Tuesday, February 2, 2010

Pew Internet & American Life Project

We all leave a trail behind us every time we log onto the internet. This trail is called our "digital footprint". "The more content we contribute to the public or semi-public corners of the Web" the larger our footprint becomes. You probably are not even aware of how large your digital footprint really is. I found it interesting that more than half of the people involved in this study do not worry about the amount of content on them that is available publicly or how personal this content may be. Most people do not think that they are interacting in any risky business when logging on to the Web. I personally am one of those "worried by the wayside" users of the internet. I'm most likely not careful enough when it comes to protecting my personal information. Now that I think about it, I post more intimate details than I think. On my Facebook, I post the city I live in, my birthday, my relationship status, my favorite movies and activities. Someone who logs onto my page could even figure out who my friends and family members are. I, in fact, share a lot of information on the Web. I Googled myself the other day after reading this write-up. My twitter name showed up (erinraelovesyou) second on the search engine list. I wouldn't consider this to be personal information, but I also searched Google images. On the first page, first line, there was a picture of me and my best friend. If it was as easy as a click to receive that much information on me, how easy is it to get other information on me? I'm sure I could type my name into the white pages and find my home address or something of that nature. So with one simple search someone could get a photo of me, my home address, and my twitter account. That is a little scary.
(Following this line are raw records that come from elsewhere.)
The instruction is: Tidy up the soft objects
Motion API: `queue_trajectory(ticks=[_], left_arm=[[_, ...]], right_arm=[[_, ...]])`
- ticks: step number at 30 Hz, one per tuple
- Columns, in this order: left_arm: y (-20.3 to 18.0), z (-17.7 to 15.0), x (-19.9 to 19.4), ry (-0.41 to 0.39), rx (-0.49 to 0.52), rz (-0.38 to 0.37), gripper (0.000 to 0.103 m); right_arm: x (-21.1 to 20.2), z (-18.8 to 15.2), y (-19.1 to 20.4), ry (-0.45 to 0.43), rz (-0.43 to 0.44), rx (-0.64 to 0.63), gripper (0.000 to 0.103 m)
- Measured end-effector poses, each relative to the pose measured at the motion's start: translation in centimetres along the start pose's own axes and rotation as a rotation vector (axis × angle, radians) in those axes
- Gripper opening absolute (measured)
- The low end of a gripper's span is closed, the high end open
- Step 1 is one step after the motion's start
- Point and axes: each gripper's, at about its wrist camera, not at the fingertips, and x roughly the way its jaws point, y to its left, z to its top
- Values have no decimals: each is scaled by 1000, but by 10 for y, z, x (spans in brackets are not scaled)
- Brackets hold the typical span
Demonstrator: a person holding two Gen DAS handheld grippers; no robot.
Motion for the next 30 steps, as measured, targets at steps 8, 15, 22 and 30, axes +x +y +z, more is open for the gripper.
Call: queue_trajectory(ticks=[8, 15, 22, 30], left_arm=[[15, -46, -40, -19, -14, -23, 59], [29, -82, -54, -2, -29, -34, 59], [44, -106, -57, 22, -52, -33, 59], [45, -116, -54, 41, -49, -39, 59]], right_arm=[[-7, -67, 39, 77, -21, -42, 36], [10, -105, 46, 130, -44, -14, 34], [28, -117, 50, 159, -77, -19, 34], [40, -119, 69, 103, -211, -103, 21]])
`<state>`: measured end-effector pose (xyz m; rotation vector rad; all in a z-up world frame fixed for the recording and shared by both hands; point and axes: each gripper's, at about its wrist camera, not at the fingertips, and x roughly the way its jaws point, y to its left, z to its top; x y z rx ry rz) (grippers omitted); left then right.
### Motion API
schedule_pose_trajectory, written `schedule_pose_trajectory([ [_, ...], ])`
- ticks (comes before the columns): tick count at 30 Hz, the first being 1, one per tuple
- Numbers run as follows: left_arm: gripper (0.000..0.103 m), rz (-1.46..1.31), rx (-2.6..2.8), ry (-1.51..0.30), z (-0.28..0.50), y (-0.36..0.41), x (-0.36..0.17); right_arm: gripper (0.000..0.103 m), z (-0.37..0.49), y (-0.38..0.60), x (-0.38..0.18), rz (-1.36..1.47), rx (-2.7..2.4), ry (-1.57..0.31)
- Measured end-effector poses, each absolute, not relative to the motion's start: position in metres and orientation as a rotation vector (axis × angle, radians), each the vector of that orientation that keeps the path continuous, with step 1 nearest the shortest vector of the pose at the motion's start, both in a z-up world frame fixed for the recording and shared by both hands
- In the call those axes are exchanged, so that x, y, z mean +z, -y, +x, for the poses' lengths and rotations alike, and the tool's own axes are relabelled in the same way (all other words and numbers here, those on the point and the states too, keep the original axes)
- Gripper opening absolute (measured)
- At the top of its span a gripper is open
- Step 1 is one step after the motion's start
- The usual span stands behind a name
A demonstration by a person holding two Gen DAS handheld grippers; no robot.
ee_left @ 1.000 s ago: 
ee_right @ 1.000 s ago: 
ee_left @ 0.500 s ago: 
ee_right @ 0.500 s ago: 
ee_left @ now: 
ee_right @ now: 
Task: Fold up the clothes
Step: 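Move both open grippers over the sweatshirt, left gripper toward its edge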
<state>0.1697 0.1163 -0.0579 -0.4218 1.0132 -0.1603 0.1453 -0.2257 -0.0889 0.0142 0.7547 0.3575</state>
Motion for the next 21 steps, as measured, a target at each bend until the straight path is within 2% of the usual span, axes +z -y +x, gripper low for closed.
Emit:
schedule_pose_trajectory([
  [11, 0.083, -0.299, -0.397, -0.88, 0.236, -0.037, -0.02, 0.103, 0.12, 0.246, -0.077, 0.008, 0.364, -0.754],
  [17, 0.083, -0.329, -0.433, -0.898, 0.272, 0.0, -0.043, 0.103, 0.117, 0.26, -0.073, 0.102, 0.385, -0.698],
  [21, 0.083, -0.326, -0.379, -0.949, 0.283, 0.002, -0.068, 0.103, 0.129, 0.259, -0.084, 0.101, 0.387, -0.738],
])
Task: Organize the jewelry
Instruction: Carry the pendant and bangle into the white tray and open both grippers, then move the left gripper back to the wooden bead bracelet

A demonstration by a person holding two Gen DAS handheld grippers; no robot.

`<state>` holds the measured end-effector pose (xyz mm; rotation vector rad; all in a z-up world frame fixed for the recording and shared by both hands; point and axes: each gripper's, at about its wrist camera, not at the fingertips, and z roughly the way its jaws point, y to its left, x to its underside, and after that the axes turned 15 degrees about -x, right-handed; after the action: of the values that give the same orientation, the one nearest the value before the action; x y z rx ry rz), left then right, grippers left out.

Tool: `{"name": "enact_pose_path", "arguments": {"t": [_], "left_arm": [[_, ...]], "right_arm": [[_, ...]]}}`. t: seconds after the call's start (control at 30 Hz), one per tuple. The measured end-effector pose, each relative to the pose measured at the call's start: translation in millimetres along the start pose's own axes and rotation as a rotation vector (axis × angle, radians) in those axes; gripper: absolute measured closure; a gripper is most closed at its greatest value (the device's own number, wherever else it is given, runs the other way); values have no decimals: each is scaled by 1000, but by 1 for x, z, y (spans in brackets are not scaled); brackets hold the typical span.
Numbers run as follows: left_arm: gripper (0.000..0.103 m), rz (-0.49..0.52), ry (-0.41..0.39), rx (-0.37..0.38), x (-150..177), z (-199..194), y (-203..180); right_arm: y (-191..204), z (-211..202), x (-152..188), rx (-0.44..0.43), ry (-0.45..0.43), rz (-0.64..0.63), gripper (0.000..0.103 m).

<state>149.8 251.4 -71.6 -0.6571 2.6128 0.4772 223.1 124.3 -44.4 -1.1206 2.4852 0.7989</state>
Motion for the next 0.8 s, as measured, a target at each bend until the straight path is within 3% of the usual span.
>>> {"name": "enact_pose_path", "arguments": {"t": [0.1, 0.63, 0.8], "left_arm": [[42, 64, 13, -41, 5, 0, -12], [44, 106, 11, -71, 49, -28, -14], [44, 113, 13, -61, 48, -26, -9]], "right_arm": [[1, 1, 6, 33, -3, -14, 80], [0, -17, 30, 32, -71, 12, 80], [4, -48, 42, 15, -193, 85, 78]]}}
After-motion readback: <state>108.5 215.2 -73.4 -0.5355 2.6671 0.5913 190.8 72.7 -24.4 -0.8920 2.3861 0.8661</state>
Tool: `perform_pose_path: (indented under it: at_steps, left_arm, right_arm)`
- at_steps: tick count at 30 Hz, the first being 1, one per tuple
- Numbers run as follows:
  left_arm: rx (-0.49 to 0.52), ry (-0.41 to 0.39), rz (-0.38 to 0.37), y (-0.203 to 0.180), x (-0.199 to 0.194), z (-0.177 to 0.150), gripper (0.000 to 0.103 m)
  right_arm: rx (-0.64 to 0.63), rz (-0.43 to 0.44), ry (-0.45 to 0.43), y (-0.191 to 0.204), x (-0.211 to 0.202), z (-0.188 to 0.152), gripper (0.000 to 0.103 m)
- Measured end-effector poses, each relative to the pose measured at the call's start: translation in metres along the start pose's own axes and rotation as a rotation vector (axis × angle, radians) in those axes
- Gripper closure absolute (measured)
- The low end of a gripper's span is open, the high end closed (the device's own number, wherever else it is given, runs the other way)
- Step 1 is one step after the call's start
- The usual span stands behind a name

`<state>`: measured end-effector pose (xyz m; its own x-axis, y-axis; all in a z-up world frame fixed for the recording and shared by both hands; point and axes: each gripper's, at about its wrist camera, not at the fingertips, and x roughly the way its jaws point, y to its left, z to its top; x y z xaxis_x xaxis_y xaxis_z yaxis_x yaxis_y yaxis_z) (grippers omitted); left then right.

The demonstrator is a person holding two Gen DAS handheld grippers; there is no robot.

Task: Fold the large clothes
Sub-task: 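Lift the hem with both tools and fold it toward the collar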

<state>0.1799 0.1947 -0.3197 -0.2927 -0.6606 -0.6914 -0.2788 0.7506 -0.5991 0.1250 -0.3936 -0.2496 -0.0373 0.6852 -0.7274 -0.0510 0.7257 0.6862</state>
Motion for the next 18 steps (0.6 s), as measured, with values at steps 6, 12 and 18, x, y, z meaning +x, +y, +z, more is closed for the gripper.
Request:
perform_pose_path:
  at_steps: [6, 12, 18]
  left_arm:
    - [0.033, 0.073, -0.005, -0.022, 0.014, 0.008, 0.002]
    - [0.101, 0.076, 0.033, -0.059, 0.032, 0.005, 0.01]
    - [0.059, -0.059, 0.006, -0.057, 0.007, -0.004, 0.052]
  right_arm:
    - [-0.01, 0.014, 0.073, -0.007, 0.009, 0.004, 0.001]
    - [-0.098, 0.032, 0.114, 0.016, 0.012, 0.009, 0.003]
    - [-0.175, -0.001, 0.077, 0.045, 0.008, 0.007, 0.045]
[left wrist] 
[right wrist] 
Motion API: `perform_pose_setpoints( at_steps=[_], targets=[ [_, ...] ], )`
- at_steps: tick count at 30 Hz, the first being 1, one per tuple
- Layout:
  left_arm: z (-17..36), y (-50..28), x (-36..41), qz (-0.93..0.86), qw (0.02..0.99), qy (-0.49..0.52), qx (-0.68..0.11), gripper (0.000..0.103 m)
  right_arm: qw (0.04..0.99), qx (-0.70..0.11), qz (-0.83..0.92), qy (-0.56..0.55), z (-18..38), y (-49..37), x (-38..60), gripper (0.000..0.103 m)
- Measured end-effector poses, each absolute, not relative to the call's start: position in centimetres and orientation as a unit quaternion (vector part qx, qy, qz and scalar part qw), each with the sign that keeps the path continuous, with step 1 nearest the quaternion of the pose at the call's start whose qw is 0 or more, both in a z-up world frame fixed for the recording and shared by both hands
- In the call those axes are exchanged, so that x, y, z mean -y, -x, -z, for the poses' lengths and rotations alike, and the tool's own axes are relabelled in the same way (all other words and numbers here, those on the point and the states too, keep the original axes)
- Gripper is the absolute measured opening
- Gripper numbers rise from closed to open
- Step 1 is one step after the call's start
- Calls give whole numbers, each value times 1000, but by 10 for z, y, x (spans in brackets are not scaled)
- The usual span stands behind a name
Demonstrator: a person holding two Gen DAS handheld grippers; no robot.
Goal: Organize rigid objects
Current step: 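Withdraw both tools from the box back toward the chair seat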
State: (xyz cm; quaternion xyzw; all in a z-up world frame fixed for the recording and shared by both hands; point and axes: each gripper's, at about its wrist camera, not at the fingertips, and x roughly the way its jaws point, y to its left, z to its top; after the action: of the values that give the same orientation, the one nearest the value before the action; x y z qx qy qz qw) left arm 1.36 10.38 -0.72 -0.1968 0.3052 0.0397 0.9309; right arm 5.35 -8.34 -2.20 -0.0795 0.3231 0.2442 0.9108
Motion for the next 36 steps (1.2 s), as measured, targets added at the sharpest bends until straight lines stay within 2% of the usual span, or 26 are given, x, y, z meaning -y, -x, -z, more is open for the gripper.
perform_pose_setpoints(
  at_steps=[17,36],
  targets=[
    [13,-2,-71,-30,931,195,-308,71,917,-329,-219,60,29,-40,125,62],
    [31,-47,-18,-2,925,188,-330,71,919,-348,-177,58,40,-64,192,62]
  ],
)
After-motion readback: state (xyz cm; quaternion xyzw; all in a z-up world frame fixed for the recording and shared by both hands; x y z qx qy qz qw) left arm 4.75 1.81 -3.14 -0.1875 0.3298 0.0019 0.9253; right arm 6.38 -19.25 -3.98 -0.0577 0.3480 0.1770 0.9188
Even though I have made all my online social networking pages private to those who are not my "friends", I don't feel like I'm being safe enough. Some of the people I friend are not always good friends. Some people I only know from class, or work. I don't really "know" them. These are things people, and I as well, don't think about when we are enjoying our time networking on the Internet. My conclusion to this is, be careful what you share. You never know who might be searching your name.